To investigate directly the roles of MMPs in developing animals, we are employing the transgenic approach to express wild-type and mutant MMPs in Xenopus embryos and tadpoles. In our initial study, we overexpressed Xenopus MMPs stromelysin-3 (ST3) and collagenases-4 (Col4) under the control of a ubiquitous promoter and observed that embryos with overexpressed ST3 or Col4, but not the control green fluorescent protein (GFP), died in a dose-dependent manner during late embryogenesis. The specificity of this embryonic lethal phenotype was confirmed by the failure of a catalytically inactive mutant of ST3 to affect development. Finally, overexpression of a MMP of the mammalian membrane type also led to late embryonic lethality in Xenopus embryos, suggesting that membrane type-MMPs have functions in vivo for ECM remodeling, in addition to being activators of other proMMPs. These data, together with the developmental expression of several MMPs during Xenopus development, suggest that MMPs play important roles during mid- to late embryogenesis and that proper regulation of MMP genes is critical for tissue morphogenesis and organogenesis (Damjanovski et al., 2001). The data also suggest that alteration in MMP expression during metamorphosis may alter TH-dependent tissue remodeling process. We have therefore begun to investigate MMP function during metamorphosis by using tissue-specific promoters to drive the expression of MMPs during metamorphosis.
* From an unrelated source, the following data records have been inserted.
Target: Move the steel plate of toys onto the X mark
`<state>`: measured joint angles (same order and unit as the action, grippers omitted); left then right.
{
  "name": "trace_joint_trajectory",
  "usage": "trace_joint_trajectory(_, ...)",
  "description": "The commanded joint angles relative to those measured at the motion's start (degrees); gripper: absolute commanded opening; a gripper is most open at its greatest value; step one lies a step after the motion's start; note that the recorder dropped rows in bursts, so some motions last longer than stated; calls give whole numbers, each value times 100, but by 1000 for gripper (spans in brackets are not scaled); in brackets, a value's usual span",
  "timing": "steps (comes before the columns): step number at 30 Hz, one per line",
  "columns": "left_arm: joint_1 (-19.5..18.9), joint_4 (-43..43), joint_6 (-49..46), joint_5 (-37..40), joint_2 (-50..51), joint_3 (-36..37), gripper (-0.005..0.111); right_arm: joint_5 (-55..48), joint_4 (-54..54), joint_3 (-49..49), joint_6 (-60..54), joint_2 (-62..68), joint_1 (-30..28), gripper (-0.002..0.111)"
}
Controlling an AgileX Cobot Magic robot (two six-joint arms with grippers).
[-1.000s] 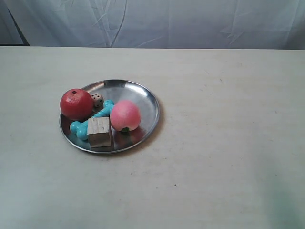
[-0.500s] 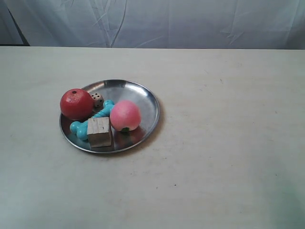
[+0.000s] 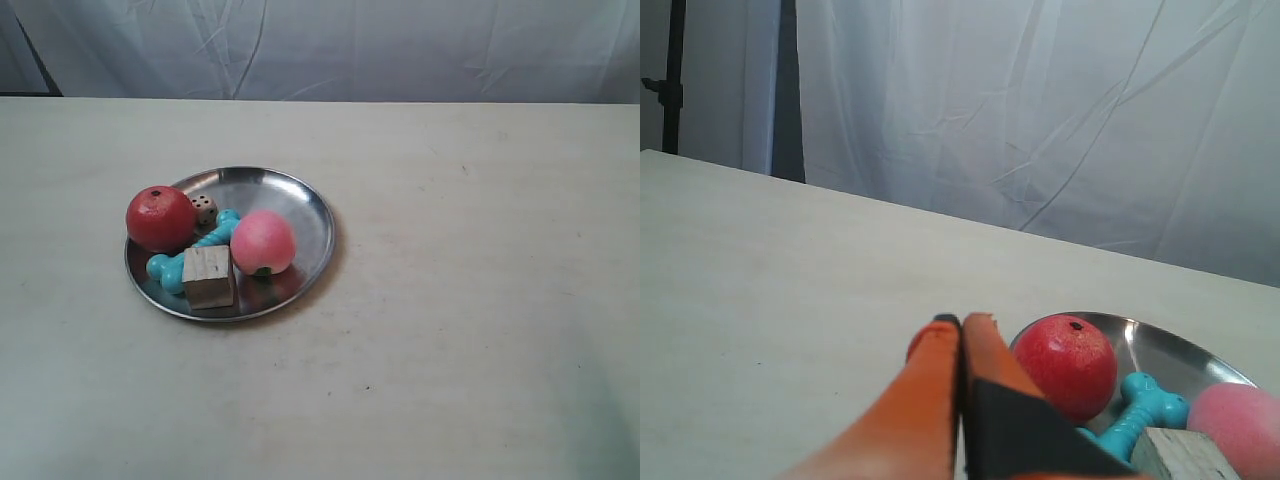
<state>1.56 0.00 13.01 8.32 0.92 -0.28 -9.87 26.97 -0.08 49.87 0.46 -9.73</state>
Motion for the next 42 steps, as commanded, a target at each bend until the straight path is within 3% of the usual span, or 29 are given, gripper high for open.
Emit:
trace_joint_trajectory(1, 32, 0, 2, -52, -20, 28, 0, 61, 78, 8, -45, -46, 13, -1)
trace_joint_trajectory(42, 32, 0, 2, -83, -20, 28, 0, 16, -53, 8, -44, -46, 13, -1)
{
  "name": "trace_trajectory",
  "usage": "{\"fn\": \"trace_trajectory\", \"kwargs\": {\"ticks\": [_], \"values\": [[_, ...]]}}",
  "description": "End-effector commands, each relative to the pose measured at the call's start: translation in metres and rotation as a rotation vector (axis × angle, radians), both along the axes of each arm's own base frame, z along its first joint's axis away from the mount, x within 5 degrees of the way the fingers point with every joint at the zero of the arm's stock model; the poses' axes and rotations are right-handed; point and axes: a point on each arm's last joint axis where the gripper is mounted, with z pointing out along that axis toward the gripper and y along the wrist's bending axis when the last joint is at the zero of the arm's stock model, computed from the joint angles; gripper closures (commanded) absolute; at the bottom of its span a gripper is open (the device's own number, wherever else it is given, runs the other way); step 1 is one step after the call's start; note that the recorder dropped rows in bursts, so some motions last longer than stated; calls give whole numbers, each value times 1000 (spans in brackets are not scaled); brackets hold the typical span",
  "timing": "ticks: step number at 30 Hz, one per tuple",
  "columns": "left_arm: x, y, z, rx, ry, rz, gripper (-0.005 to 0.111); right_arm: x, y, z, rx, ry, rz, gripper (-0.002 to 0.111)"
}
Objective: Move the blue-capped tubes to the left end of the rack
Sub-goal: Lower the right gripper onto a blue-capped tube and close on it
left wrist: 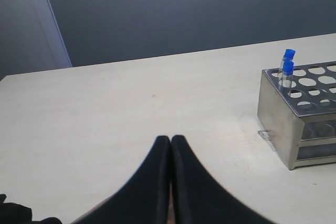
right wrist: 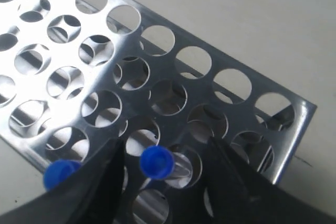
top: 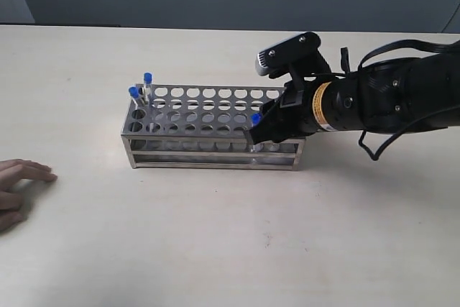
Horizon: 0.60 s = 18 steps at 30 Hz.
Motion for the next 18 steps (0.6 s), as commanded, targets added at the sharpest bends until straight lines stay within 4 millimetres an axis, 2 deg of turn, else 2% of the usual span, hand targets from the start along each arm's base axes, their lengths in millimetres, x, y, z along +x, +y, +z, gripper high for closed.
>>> {"fn": "trace_trajectory", "kwargs": {"ticks": [1, 4, 8, 9, 14, 18], "values": [[0, 0, 2, -5, -10, -6, 106, -1, 3, -13, -20, 31, 19, 61], [0, 0, 2, -5, -10, -6, 106, -1, 3, -15, -22, 38, 16, 76], [0, 0, 2, -5, -10, -6, 106, -1, 3, -15, -23, 37, 18, 106], [0, 0, 2, -5, -10, -6, 106, -1, 3, -15, -23, 38, 14, 109], [0, 0, 2, -5, -10, -6, 106, -1, 1, -12, -26, 25, 5, 108], [0, 0, 2, -5, -10, -6, 106, 0, -6, 6, -43, -32, -43, 108]]}}
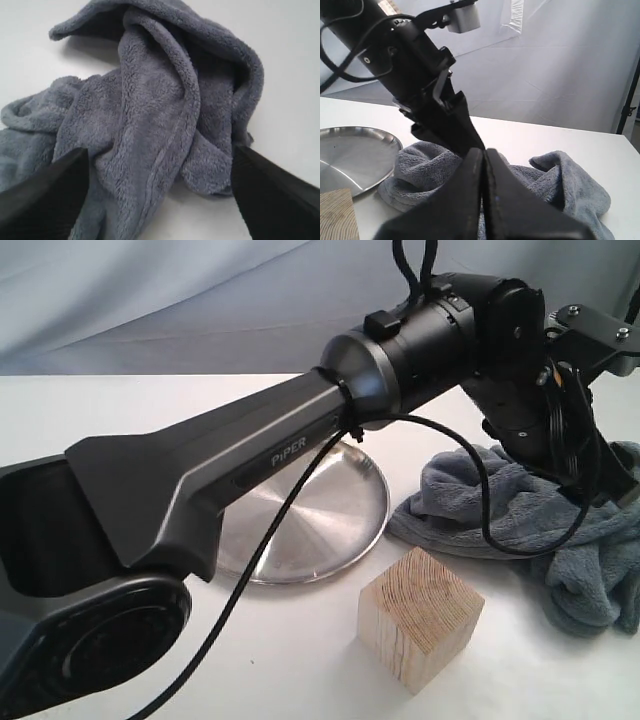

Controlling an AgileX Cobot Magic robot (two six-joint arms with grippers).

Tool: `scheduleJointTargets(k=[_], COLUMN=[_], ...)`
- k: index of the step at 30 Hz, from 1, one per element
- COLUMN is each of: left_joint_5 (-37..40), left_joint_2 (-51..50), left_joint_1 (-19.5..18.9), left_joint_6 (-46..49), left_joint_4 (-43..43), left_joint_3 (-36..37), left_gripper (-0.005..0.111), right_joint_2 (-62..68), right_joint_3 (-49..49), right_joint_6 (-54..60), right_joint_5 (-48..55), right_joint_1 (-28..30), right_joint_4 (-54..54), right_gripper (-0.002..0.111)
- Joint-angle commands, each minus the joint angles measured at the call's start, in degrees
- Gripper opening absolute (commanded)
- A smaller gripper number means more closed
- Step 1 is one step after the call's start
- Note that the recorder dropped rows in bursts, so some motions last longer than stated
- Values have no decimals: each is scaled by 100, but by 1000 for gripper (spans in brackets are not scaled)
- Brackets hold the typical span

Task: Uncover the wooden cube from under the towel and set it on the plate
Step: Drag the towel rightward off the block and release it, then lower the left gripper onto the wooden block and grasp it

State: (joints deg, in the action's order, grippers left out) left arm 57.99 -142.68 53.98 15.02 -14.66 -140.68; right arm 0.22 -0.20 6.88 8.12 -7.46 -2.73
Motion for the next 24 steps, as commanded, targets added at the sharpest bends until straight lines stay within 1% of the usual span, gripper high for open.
scheduleJointTargets(k=[1,4,5,7,9,12,15,16,20,24], left_joint_5=[777,1197,1197,1197,1197,1197,1197,1197,1197,1197], left_joint_2=[316,448,504,605,695,852,1016,1078,1296,1668], left_joint_1=[13,13,13,13,13,13,13,13,13,22], left_joint_6=[7,7,7,7,-45,-260,-437,-544,-834,-892], left_joint_4=[374,503,569,706,812,928,954,1051,1227,1202], left_joint_3=[-26,-26,-26,-26,-26,-26,-26,-26,100,705], left_gripper=[75,75,73,66,53,29,2,0,0,0], right_joint_2=[-22,-22,-22,-22,-22,-22,-22,-22,-22,-22], right_joint_3=[20,20,20,20,20,20,20,20,20,20], right_joint_6=[-7,-7,-7,-7,-7,-7,-7,-7,-7,-7], right_joint_5=[-36,-36,-36,-36,-36,-36,-36,-36,-36,-36], right_joint_1=[-16,-16,-16,-16,-16,-16,-16,-16,-16,-16], right_joint_4=[-33,-33,-33,-33,-33,-33,-33,-33,-33,-33], right_gripper=[0,0,0,0,0,0,0,0,0,0])
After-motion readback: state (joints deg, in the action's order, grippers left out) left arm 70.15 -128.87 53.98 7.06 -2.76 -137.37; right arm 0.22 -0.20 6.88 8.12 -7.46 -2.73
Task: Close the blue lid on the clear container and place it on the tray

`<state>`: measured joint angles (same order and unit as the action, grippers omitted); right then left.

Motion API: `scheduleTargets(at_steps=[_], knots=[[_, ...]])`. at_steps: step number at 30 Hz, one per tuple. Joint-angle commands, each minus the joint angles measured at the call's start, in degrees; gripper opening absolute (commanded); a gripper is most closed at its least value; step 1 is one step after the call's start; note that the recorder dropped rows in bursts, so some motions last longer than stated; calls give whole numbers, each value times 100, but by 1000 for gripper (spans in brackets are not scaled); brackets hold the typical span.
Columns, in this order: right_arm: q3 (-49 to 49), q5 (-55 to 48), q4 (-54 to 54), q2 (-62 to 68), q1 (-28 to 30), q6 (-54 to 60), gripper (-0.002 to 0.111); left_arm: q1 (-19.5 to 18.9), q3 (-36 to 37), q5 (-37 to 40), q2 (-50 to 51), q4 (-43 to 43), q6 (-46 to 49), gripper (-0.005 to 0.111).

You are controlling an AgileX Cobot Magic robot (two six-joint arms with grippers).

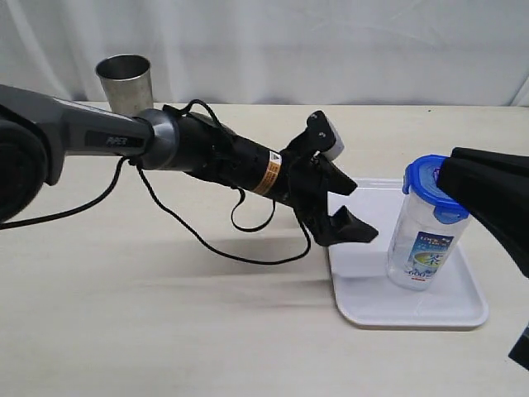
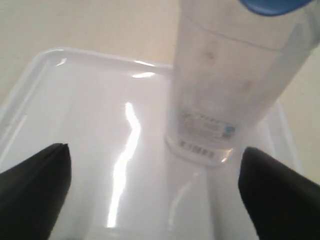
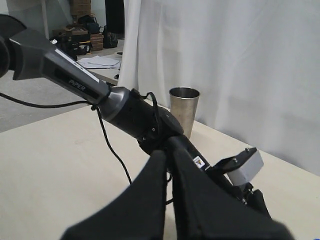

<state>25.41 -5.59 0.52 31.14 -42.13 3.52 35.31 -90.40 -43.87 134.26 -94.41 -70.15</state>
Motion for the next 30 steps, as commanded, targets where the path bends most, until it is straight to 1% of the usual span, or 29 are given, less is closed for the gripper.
scheduleTargets(at_steps=[1, 6, 7, 8, 13, 20, 27, 30], knots=[[-9, -25, -12, -12, 4, -15, 5, -130, 378, 691, -491, -130, -57, 61], [-9, -38, -12, -12, 4, -15, 5, -156, 825, 798, -1058, -119, -57, 12], [-9, -53, -12, -12, 4, -15, 5, -156, 880, 798, -1144, -119, -57, 4], [-9, -51, -12, -12, 4, -15, 4, -156, 943, 844, -1255, -119, -57, 0], [-9, -51, -12, -12, 4, -15, 4, -156, 1245, 1361, -1797, -29, -81, 0], [-9, -51, -12, -12, 4, -15, 4, -156, 1807, 2392, -2702, 228, -211, 0], [-9, -51, -12, -12, 4, -15, 4, -156, 2407, 2638, -3574, 304, -211, 0], [-9, -51, -12, -12, 4, -15, 4, -156, 2735, 3037, -3908, 695, -120, 0]])
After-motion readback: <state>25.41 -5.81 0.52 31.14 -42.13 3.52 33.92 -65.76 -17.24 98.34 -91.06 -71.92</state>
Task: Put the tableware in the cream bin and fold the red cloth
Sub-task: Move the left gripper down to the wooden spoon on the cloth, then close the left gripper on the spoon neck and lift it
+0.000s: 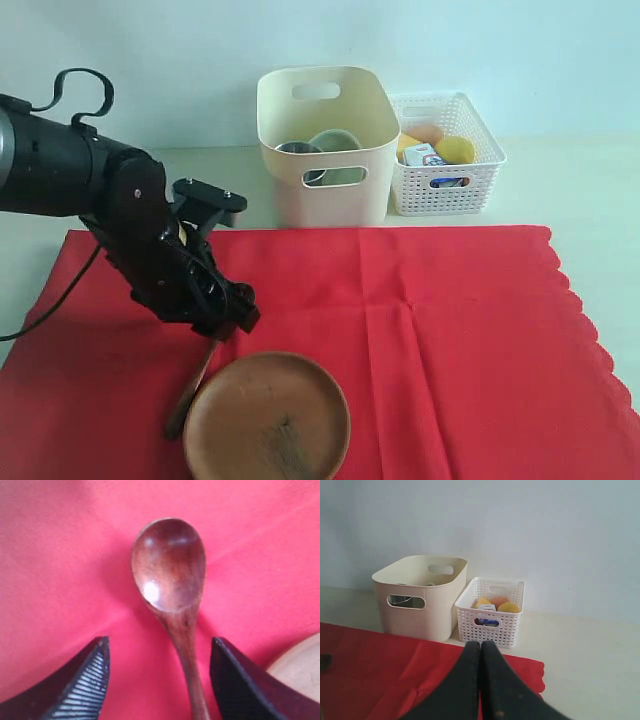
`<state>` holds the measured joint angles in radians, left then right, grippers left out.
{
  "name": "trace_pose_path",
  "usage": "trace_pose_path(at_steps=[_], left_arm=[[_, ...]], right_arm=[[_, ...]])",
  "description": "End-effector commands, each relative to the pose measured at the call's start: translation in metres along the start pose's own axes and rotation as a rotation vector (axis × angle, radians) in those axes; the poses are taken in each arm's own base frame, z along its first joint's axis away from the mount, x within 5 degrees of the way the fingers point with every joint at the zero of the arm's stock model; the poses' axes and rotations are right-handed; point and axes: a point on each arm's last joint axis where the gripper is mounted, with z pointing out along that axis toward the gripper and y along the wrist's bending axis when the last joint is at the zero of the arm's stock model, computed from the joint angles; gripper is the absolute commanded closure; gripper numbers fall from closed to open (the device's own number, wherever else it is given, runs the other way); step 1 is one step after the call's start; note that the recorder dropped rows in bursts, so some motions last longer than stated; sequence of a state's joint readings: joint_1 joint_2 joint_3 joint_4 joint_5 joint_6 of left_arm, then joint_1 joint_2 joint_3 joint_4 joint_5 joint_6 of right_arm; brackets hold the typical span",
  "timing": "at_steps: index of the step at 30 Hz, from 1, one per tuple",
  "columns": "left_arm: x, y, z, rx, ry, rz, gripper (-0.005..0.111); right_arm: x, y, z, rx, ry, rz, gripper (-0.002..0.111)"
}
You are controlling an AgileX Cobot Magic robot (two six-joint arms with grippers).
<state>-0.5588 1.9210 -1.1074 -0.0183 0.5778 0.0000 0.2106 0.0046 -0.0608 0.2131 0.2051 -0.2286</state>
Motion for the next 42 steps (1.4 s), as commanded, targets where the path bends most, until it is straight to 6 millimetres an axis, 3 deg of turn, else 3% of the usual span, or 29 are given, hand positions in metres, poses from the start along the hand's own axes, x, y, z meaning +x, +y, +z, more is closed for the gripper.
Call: trace_pose_path(at_steps=[1,16,23,32,42], left_arm=[[0.0,-0.013,-0.002,0.017,-0.037,0.021,0.049],[0.0,-0.016,0.0,0.018,-0.042,0.034,0.049],[-0.001,-0.008,0.0,0.029,-0.037,-0.043,0.049],[0.002,-0.008,0.018,0.027,-0.004,-0.046,0.049],[0.004,-0.008,0.02,0.027,0.013,-0.026,0.053]], right_arm=[[0.001,0.0,0.0,0.008,-0.004,-0.001,0.108],[0.001,0.0,0.0,0.008,-0.004,-0.001,0.108],[0.001,0.0,0.0,0.008,-0.004,-0.001,0.108],[0.001,0.0,0.0,0.008,-0.004,-0.001,0.108],[0.001,0.0,0.0,0.008,-0.004,-0.001,0.108]])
Mechanism of Transcriptional Regulation of HIV LTR by TR
Hsia, Shi
In a separate study supported by an NIH Intramural AIDS Targeted Antiviral Program (IATAP) grant, we have investigated the roles of TR/RXR in the regulation of HIV LTR, which controls the transcription of the AIDS virus. Using the frog oocyte as an in vivo system that allows assembly of the LTR into chromatin through a replication-coupled chromatin assembly process, thus mimicking somatic cells, we have demonstrated that unliganded TR/RXR heterodimers repress LTR in the context of chromatin, whereas the addition of T3 relieves the repression and further activates the promoter (Hsia et al., 2001). To investigate how TR regulates HIV LTR, we have determined the binding of TR to the putative TREs in the LTR in vivo by using ChIP assay. The results demonstrated for the first time that both TR, most likely as a homodimer, and TR/RXR heterodimers are bound constitutively to the putative TREs in the LTR in chromatin and that transcriptional repression by unliganded TR leads to a decrease in histone acetylation levels at the LTR. Furthermore, we have found that the activation of the promoter by TH causes chromatin disruption. The results suggest that chromatin remodeling plays an important role in LTR regulation by TH in vivo.